• **Activity**
If a line in the listing below has the string "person", copy it out.

• **Material for the task**
________

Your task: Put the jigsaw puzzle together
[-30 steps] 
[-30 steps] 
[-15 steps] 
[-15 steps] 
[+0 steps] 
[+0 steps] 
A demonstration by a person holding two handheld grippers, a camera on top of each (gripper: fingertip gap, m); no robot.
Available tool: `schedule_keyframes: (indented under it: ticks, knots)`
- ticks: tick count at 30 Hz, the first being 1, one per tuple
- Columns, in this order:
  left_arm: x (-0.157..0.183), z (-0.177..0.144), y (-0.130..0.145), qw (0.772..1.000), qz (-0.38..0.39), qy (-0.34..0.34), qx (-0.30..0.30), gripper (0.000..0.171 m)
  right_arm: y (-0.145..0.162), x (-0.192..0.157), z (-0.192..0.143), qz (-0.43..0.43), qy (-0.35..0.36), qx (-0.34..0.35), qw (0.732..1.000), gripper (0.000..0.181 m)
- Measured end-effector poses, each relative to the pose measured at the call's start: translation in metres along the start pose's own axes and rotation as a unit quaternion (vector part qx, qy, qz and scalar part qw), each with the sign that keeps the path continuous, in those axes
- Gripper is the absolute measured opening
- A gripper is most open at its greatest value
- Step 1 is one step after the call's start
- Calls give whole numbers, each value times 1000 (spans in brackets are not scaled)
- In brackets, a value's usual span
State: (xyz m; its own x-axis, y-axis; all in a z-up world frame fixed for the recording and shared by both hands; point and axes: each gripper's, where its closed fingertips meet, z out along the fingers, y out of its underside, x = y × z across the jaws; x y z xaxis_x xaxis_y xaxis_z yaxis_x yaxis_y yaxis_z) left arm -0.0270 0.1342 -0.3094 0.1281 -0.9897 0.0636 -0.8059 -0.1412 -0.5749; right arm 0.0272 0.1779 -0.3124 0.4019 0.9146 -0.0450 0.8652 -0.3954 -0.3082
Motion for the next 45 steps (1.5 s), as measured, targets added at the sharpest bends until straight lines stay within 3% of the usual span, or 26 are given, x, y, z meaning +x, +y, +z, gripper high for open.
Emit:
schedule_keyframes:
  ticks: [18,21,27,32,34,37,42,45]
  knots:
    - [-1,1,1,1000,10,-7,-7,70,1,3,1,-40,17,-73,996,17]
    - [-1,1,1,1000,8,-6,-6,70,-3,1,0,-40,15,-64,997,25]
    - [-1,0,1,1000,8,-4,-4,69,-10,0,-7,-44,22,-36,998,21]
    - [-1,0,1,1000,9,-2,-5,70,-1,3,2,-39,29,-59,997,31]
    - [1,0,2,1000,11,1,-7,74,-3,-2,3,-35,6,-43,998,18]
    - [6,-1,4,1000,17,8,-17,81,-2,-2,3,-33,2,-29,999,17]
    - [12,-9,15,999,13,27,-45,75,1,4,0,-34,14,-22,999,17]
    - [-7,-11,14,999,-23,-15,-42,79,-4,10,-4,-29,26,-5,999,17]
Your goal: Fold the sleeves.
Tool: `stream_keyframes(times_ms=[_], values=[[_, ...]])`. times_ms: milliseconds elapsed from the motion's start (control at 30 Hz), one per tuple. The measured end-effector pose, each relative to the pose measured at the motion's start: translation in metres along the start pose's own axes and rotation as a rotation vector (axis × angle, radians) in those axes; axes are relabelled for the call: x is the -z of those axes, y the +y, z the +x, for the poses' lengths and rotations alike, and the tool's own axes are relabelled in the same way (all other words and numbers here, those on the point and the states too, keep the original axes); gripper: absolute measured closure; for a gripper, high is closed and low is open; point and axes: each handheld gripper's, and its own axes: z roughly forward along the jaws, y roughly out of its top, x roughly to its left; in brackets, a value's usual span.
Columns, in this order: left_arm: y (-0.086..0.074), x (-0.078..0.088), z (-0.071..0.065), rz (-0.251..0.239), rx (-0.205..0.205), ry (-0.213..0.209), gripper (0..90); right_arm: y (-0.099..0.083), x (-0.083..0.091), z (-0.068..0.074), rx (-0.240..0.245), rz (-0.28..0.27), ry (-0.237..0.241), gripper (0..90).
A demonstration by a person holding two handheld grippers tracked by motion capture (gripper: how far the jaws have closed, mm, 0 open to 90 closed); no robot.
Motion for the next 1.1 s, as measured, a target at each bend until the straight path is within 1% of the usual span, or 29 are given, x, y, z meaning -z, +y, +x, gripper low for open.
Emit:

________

• **Response**
A demonstration by a person holding two handheld grippers, a camera on top of each (gripper: fingertip gap, m); no robot.
A demonstration by a person holding two handheld grippers tracked by motion capture (gripper: how far the jaws have closed, mm, 0 open to 90 closed); no robot.

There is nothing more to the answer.